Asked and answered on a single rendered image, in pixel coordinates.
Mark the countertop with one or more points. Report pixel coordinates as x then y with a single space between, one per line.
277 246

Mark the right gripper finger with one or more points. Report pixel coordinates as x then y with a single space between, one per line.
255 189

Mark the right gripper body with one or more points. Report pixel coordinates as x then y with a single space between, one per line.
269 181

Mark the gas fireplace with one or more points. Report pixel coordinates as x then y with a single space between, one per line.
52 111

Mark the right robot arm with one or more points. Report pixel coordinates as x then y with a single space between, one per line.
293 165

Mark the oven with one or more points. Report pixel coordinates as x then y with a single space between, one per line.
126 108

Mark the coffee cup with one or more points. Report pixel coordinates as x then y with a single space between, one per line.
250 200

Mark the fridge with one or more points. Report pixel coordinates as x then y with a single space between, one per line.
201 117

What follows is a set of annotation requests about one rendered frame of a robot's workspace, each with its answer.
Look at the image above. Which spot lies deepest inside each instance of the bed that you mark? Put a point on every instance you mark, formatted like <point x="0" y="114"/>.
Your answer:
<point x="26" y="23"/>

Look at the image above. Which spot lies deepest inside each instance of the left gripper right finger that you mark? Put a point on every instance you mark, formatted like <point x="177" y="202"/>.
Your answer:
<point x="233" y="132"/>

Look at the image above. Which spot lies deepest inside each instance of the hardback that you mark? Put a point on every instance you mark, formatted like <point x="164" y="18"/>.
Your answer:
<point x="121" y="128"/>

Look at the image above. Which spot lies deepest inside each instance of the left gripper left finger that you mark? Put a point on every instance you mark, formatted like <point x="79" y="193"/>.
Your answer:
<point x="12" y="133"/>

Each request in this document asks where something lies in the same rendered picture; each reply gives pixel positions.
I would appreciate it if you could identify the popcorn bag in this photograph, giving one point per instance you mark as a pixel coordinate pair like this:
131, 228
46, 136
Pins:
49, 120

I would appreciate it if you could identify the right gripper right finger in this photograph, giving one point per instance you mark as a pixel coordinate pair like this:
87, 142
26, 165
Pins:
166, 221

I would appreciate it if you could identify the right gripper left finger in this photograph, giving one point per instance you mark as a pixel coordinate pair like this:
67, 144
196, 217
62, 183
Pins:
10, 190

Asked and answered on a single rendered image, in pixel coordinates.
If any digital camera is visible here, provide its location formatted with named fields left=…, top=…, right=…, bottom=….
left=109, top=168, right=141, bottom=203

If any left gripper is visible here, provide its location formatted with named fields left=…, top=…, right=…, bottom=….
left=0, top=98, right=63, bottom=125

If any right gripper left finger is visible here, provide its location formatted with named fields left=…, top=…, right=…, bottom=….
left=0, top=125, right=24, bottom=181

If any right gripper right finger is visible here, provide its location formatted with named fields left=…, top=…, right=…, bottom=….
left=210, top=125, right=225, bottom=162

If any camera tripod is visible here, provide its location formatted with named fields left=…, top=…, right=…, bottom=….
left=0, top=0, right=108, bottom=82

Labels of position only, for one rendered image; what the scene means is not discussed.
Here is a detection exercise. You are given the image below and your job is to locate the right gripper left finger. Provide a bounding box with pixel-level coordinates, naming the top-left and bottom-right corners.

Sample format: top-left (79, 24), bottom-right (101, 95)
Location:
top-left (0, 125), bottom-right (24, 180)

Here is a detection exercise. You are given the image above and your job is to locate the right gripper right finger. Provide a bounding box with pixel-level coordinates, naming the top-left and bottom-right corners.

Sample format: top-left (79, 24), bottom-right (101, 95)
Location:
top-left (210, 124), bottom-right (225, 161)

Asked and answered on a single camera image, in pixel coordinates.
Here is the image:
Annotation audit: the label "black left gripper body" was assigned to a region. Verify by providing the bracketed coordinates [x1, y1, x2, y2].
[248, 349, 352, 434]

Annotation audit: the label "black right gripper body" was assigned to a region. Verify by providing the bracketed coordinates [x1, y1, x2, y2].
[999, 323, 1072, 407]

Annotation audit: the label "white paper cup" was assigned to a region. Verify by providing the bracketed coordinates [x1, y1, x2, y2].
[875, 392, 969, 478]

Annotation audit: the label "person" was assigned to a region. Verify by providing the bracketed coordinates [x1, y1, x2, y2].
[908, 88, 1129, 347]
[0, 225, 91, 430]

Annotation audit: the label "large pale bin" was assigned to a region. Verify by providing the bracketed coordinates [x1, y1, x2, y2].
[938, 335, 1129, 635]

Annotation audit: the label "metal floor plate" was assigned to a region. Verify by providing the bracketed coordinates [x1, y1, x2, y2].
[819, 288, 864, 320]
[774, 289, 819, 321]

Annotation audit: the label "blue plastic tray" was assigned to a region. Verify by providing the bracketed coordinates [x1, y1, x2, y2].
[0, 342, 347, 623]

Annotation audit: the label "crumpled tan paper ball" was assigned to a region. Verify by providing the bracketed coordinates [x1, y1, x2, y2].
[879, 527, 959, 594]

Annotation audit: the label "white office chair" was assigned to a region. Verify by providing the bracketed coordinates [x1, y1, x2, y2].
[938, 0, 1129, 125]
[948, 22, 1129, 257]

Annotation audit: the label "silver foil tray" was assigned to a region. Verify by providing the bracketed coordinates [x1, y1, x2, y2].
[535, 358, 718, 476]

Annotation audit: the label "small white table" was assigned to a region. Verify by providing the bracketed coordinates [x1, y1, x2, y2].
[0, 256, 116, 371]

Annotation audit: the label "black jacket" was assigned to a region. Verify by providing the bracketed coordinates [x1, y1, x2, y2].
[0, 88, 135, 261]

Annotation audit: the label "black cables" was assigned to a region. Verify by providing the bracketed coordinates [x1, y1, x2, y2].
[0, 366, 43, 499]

* * *

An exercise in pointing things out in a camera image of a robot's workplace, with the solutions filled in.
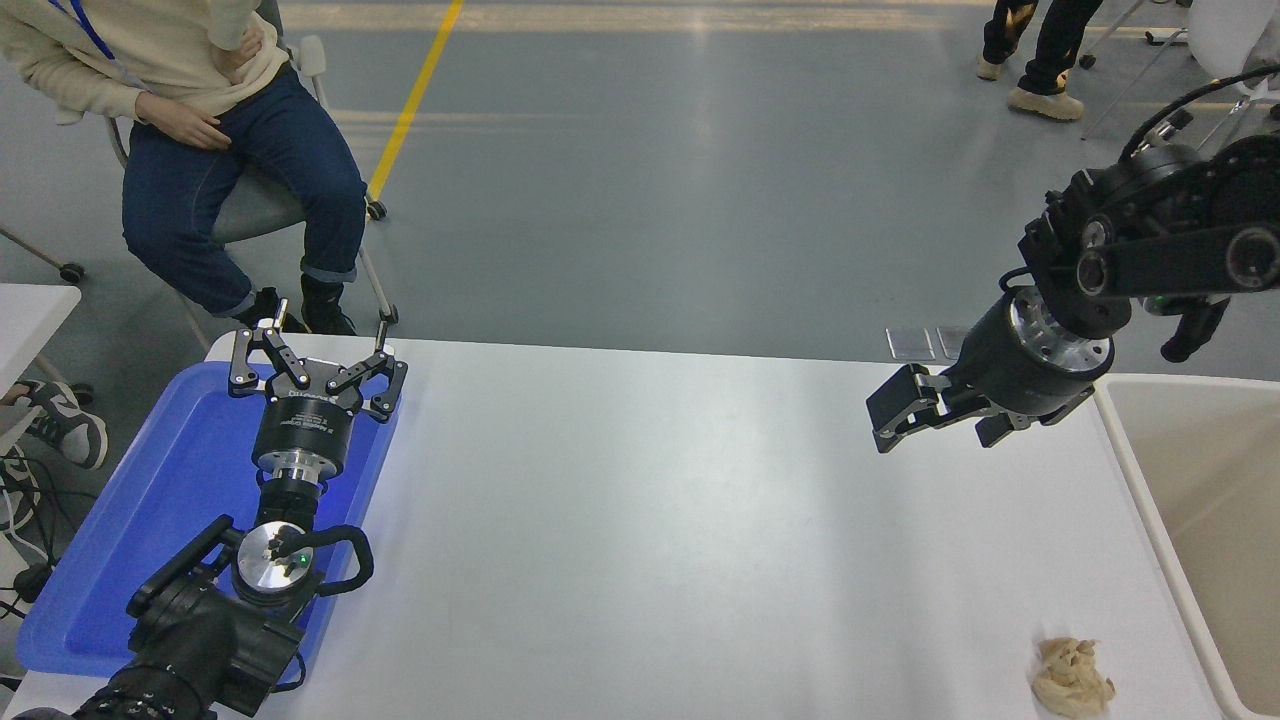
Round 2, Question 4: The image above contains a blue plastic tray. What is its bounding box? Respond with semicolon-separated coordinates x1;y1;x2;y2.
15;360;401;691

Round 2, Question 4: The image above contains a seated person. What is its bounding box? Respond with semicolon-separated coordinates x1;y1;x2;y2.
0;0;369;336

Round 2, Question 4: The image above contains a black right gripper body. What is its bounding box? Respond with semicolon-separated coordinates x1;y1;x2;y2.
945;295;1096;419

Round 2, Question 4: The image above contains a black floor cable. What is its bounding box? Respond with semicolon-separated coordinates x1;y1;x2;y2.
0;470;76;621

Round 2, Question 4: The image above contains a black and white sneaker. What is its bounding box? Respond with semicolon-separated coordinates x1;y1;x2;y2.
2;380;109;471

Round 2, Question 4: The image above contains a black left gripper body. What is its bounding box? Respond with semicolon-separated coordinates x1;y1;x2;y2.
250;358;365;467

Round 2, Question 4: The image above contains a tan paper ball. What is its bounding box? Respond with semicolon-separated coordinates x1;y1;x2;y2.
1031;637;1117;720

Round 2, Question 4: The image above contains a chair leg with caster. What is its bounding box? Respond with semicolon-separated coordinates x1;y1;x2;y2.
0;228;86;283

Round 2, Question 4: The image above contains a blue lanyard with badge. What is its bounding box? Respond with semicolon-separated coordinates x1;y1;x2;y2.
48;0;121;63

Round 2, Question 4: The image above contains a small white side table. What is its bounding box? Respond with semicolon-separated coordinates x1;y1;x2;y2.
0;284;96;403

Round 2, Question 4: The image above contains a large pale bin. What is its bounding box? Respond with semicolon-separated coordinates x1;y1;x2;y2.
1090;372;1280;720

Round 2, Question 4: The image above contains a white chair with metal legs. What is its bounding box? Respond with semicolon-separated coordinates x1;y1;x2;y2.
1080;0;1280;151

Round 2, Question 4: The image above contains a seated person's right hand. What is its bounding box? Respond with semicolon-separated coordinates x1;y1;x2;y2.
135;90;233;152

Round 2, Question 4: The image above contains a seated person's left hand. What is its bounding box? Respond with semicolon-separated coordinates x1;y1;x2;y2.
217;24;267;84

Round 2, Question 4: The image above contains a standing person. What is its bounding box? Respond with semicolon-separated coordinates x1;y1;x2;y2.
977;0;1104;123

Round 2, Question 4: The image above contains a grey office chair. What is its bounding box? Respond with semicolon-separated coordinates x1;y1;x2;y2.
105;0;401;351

--

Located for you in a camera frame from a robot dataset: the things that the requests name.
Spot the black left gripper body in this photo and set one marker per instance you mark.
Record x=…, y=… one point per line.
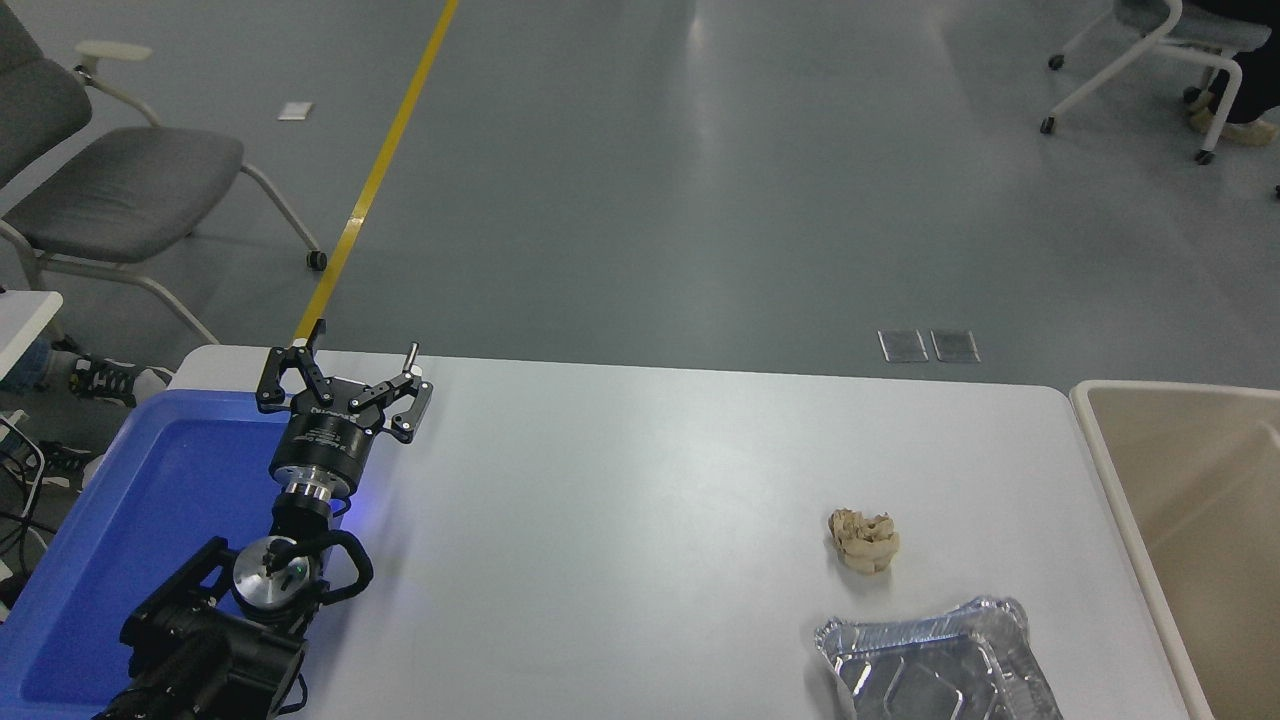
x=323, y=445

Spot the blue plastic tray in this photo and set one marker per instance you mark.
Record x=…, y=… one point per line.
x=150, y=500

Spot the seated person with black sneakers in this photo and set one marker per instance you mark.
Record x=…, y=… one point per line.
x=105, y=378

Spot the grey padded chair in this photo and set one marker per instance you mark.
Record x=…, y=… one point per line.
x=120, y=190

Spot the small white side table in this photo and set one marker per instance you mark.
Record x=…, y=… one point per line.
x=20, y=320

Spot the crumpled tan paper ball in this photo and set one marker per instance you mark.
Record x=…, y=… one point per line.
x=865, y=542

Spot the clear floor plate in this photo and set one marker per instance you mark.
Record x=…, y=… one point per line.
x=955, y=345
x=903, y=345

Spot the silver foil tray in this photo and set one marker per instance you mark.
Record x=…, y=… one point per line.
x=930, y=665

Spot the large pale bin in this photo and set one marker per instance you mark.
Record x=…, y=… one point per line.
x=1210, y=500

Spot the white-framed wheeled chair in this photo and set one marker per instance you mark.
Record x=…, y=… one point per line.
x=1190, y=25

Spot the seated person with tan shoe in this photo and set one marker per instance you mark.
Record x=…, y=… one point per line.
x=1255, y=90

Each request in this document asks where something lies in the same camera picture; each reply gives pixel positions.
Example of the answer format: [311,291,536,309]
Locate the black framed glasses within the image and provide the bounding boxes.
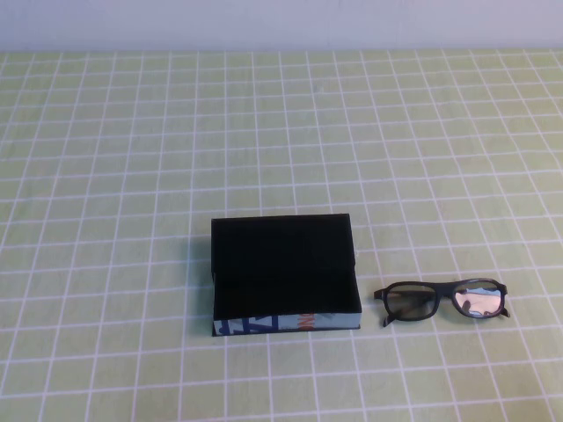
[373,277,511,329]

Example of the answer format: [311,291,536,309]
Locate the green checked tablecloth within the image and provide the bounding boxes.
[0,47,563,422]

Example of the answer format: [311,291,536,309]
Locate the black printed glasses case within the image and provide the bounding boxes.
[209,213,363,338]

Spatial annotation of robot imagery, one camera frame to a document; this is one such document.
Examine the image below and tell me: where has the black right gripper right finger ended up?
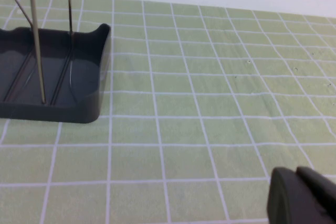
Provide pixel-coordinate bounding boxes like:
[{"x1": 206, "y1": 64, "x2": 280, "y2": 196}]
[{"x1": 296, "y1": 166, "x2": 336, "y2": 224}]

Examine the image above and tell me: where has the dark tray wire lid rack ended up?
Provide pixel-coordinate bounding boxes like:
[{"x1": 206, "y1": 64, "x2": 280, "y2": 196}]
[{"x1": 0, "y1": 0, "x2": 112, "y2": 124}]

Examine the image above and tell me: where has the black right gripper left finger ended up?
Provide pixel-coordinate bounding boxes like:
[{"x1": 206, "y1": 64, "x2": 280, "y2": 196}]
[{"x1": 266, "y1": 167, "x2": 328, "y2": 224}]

**Task details**:
Reproducing the whole listing above is not the task. Copy exactly only the lines from the one with "Mark the countertop" to the one with "What follows is", both kept.

**Expected output**:
Mark the countertop with one or more points. Report pixel coordinates as x then y with a single space between, one per line.
277 246

Mark the right gripper finger with one or more points. Report pixel coordinates as x then y with a single space between, one per line.
255 189

Mark the right gripper body with one or more points. Report pixel coordinates as x then y with a single space between, one per line.
269 181

Mark the gas fireplace with one or more points. Report pixel coordinates as x then y with a single space between, one per line.
52 111

Mark the right robot arm with one or more points. Report pixel coordinates as x then y with a single space between, one per line.
293 165

Mark the oven with one or more points. Report pixel coordinates as x then y with a single space between, one per line.
126 108

Mark the coffee cup with one or more points. Report pixel coordinates as x then y with a single space between, one per line.
250 200

Mark the fridge with one or more points. Report pixel coordinates as x then y with a single space between, one per line.
201 117

What follows is a set of annotation requests about one rendered frame of a robot's workspace, each with its answer.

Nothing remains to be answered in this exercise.